We Are Temporary
Trisol Music Group
Brooklyn-based producer Mark Roberts returns with a record that captures a wide spectrum of human emotions under the veil of tightly-constructed electronic synth pop that refuses to stay in one place. Over the span of 11 tracks, Embers sees Mark Roberts successfully attempt the reimagining of a genre that over the course of five years has leaned on a tired and formulaic approach. On Embers the Brooklyn-based producer manages to stay above water, with one of the most ambitious electronic records to come out in years.
It would be an injustice to the album to strictly call Embers an electronic record, however, as the album experiments with various genres, from dream-pop to post-rock to electro, to bring its ambitions to life. On album highlight “Candy,” Mark Roberts slips into his best-fitting Morrissey pants, with a moody ’80s-inspired new-wave track that pulsates its way to an angelic, synth-heavy chorus while Roberts contemplates his internal daily struggles and his saving grace all at once. The track “Winter” wastes no time finding its footing, with an industrial heavy beat that beautifully captures the bitterness of winter right through to the track’s climactic and cinematic conclusion.
Though the album is successful in its attempts to cross many genres to create a refreshing electronic record, it’s on the second album highlight “Echoes” where Mark Roberts’ ambitions and expectations truly come to life. The track starts off with a Middle-Eastern-inspired instrumental loop that seamlessly weaves its way through a menacing beat, and a beautifully frightening melody that is layered with lyrics that conjure up feelings of separation anxiety and the internal struggles with one’s own religious identity; a common theme found throughout the album.

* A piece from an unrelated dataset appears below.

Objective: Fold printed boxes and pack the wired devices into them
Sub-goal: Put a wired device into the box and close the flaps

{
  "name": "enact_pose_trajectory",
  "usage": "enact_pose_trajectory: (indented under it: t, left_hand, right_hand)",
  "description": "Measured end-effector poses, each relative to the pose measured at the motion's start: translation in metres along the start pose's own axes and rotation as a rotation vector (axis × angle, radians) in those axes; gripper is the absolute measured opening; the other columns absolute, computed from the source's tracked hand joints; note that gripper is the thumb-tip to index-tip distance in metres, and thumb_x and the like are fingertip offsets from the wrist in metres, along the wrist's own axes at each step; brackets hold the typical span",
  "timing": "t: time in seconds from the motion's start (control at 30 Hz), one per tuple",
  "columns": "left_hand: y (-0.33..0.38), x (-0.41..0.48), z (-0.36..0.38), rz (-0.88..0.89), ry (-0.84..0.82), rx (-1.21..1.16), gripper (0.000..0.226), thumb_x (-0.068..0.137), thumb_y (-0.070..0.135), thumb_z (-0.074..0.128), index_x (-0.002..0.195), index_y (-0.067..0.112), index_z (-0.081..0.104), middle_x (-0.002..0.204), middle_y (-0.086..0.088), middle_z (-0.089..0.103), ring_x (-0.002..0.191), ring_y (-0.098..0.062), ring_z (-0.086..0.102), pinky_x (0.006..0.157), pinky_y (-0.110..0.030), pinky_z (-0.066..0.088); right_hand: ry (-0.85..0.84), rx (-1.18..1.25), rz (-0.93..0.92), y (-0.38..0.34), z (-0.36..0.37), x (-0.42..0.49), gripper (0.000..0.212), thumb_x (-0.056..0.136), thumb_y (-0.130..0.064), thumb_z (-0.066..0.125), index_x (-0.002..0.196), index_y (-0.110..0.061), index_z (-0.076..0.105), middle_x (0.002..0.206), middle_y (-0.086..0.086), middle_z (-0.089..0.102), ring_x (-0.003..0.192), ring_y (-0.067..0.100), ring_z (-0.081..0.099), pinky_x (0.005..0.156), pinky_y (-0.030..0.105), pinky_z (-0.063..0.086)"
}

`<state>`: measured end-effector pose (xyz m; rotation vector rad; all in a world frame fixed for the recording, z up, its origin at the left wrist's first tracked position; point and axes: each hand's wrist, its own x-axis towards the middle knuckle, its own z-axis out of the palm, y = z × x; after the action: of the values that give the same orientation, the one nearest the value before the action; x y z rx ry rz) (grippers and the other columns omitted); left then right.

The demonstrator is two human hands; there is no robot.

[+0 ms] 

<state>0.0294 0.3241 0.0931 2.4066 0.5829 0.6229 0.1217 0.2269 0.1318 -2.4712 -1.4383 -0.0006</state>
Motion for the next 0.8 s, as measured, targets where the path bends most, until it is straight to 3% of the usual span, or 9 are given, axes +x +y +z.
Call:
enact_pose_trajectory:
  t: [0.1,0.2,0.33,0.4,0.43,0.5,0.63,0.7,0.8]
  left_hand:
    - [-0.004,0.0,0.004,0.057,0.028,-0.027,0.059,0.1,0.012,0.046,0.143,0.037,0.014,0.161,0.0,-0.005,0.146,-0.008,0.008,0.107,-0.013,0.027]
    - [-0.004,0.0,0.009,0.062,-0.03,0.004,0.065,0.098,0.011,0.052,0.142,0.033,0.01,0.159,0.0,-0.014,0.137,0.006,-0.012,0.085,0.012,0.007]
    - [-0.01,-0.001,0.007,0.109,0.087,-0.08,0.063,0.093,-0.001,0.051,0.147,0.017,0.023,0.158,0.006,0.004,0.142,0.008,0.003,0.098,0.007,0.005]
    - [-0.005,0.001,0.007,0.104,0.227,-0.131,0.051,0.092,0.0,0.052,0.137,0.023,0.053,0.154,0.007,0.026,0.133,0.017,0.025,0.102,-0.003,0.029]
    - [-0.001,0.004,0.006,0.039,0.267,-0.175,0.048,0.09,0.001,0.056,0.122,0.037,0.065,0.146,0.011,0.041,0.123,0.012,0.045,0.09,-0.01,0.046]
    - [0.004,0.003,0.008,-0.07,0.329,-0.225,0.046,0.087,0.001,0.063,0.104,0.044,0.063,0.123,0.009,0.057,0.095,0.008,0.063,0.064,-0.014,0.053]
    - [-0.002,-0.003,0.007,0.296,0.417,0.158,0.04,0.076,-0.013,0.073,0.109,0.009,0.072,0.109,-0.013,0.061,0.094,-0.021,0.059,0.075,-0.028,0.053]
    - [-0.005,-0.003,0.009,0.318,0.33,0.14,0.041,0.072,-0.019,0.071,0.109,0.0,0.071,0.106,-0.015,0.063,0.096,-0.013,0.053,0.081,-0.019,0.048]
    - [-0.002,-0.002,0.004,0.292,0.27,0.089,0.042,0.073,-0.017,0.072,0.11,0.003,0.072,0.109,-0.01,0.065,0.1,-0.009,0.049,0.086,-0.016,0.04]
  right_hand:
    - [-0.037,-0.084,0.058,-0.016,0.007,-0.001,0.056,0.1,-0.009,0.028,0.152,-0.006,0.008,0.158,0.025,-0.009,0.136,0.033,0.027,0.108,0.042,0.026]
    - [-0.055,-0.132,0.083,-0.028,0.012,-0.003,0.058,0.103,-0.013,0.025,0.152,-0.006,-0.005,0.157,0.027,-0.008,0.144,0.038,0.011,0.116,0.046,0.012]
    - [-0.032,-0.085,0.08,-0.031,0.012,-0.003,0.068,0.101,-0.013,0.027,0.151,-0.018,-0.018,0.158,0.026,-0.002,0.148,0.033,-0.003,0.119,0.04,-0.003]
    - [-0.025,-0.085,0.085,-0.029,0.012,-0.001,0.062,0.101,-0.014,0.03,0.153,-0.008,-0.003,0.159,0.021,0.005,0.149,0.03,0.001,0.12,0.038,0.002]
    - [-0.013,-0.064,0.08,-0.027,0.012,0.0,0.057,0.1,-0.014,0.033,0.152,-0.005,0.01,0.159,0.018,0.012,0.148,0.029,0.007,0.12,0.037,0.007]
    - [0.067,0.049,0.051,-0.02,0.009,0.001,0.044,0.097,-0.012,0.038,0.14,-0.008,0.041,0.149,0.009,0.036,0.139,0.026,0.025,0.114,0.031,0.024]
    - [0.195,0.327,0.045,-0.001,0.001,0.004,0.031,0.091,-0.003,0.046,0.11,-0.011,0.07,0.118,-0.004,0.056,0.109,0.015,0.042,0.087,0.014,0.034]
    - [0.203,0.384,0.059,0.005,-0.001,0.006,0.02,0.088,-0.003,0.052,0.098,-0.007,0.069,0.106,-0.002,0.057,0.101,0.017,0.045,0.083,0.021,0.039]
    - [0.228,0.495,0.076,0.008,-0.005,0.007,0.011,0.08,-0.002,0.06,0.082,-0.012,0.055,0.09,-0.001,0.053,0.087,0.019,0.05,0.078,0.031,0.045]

The album neatly wraps itself up with the uplifting and highly-anthemic track “Heaven” that acts as a counterbalance to the bleakness found in Roberts’ lyrics by providing the euphoric qualities that make electronic music great in the first place. It’s evident throughout the album that Mark Roberts, from the very beginning, set out to make a record that would force a change in the current perception of electronic-based music, and with Embers he finds himself successfully pulling it off.